- **Exercise brief**:
Check every line of the data below for "window". Copy each one that has it.

- **Provided data**:

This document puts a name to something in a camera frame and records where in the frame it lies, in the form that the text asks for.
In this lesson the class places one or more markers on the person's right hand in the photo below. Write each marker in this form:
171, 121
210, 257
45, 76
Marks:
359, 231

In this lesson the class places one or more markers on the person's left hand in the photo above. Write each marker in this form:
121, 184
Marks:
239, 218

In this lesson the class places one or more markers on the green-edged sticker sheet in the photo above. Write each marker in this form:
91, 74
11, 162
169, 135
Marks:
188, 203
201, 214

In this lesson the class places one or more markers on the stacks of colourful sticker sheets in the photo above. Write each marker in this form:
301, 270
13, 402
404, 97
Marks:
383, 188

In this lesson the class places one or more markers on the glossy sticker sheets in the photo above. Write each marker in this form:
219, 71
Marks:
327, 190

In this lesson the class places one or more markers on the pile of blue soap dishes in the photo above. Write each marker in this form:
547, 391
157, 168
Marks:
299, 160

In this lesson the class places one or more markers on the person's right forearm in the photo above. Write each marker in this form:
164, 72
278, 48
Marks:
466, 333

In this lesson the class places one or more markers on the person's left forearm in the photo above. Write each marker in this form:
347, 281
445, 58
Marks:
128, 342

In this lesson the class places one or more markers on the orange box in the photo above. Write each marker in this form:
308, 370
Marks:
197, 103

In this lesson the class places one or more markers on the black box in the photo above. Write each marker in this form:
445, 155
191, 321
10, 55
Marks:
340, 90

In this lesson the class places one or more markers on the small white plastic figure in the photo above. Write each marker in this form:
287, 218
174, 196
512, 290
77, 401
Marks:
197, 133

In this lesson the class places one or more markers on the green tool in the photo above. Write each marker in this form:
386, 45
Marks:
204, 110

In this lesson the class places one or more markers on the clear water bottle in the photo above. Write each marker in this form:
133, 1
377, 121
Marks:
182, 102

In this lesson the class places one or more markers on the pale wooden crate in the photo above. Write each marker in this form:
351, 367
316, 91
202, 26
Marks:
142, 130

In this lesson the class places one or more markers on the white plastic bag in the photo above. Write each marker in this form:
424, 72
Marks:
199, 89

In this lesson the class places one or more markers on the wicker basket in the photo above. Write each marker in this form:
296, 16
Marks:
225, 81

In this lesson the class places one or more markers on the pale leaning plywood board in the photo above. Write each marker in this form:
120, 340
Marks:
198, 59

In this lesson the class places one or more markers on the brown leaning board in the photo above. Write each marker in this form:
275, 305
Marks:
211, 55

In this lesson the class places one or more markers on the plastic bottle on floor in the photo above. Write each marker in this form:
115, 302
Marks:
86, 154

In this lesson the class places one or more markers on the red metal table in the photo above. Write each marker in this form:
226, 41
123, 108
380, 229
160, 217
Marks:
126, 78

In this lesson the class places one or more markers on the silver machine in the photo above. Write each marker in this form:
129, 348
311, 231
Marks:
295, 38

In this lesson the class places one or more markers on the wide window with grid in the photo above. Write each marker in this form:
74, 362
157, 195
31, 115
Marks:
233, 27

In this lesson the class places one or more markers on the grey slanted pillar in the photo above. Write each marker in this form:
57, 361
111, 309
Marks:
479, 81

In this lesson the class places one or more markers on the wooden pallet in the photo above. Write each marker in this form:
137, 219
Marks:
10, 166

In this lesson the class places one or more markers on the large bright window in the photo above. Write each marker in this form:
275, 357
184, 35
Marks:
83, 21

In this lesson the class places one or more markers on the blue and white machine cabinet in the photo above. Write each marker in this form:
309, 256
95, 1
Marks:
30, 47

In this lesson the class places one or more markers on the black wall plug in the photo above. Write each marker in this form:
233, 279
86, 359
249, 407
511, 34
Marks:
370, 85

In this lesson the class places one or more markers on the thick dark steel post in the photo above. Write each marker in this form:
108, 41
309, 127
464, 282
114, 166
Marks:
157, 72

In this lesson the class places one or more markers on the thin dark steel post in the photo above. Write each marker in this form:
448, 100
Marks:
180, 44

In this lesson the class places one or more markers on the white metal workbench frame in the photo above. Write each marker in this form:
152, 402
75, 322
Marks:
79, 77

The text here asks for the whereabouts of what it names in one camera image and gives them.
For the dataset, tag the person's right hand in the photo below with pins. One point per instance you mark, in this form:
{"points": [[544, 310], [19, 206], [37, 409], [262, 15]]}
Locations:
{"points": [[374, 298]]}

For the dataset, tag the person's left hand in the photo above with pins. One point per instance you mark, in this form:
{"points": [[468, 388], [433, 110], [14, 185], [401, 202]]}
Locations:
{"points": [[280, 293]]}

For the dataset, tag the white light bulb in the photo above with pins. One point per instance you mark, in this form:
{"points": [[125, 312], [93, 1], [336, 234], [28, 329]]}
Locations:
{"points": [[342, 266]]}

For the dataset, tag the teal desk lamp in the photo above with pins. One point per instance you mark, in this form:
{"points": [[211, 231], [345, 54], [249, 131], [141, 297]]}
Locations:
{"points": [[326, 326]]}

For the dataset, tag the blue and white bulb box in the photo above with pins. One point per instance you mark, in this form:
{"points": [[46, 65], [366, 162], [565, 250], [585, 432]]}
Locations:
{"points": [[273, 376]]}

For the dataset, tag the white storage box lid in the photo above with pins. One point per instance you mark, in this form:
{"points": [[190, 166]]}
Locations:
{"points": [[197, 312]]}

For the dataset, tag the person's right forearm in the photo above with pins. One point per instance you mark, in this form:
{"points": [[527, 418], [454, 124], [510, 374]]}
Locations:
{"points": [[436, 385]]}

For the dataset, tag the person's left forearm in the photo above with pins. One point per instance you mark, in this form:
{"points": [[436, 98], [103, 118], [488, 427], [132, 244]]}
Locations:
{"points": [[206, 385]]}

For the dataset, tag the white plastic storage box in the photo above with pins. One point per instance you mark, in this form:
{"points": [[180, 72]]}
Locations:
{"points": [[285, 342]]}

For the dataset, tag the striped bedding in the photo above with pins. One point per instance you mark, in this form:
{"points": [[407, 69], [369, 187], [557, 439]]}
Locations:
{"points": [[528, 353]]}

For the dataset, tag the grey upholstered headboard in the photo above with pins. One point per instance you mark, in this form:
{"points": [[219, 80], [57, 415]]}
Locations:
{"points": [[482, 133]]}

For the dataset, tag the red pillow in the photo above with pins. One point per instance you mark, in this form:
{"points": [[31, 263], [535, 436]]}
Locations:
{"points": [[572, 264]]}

- **Output for this task**:
In this lesson the class places one or more markers on the wide window with grid in the photo above. Write each marker in this form:
In this lesson the class places one or more markers on the large bright window in the photo above. Write each marker in this form:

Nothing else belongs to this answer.